The most common criticism that I have heard usually made against The Man Without Qualities is something like this -- "After reading Proust, Musil just doesn't cut it.He is so dry and acerbic and overly abstract. The characters are not well formed. Not much of a plot." This of course is the voice of prevailing bias towards psychological realism. A great novel has its own manifest intelligence in its organization, in its structure, in its psychological insights, in its conscious as well as accidental tricks of creating a mirage of labyrinth by reflecting a thin slice of time and place on a house of mirrors, in its own sonority.
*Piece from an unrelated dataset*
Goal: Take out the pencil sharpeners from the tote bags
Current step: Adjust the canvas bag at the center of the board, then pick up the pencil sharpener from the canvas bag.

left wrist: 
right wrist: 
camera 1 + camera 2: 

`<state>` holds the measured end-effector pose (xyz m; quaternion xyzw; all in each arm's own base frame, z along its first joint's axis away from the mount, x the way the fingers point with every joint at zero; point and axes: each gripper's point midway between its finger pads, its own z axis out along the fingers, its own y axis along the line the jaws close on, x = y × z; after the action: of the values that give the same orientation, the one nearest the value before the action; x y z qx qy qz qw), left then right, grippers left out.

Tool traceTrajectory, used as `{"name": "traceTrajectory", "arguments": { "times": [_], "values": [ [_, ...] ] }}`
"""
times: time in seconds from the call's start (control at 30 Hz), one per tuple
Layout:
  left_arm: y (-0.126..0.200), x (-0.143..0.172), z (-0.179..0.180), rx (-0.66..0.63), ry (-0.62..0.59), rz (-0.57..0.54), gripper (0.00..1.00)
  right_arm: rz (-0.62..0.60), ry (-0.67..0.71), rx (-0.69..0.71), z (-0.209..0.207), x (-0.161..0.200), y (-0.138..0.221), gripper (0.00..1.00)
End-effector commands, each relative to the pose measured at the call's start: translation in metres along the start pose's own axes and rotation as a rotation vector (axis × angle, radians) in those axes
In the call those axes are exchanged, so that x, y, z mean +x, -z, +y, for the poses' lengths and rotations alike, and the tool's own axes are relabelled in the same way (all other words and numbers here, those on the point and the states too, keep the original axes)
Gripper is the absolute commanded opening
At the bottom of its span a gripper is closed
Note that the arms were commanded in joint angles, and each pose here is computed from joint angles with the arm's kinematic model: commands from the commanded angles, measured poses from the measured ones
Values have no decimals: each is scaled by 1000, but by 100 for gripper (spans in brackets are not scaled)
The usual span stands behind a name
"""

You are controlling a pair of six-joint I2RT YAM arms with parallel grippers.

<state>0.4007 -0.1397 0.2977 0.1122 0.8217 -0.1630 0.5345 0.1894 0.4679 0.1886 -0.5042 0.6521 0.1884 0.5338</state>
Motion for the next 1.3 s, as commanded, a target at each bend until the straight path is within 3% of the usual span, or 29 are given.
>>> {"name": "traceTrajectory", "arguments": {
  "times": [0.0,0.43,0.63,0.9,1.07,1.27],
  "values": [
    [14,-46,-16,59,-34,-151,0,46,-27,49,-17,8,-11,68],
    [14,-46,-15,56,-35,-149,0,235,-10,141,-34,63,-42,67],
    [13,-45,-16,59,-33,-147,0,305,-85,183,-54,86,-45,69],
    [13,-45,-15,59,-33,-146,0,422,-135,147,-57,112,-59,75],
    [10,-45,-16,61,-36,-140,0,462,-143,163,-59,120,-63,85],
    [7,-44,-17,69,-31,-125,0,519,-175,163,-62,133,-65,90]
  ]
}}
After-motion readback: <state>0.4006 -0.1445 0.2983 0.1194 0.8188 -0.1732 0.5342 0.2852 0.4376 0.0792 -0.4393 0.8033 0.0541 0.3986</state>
But a great novel is almost never single-mindedly cerebral, it never risks the creation and exposition of original philosophical ideas with the logical rigor of a philosopher through its landscape of characters and events, it almost never consciously rejects the subterranean appeal of viscerality (or of charm, each depends on the other). Robert Musil, more specifically in his unfinished The Man Without Qualities ( some of his earlier works, especially Young Torless can be read in the context of contemporary literature with its psychological exploration and political metaphors), is a notable exception. The originality of Der Mann Ohne Eigenschaften -- that is how it is known in German and in translation all the connotations of the orignal 'Eigenschaften' are lost -- lies in its relentless epistemological quest to reach at the heart of all human experiences and intercourses, in its uncompromising exploration of spiritual decay all married to a precise and accurate evocation of the turn of the century Viennese aristocracy.
The temptation of mentioning Herman Broch's The Sleepwalkers while talking about The Man Without Qualities is overwhelming, notwithstanding all the obvious differences between them. In Broch's trilogy the somnambulists are the people who are trapped between the death of old value systems and birth of new ones which in Broch's view are becoming less and less ethical since the beginning of Renaissance. In the third part of the trilogy,chronicling the post-war chaos of Germany in the 1920s, there is an wonderful essay, interspersed with the narrative thread, about the disintegration of values. If we are to risk an oversimplification, the sleepwalkers Broch talk about are spiritually regressing at every juncture of history towards becoming, more and more, Men Without Qualities.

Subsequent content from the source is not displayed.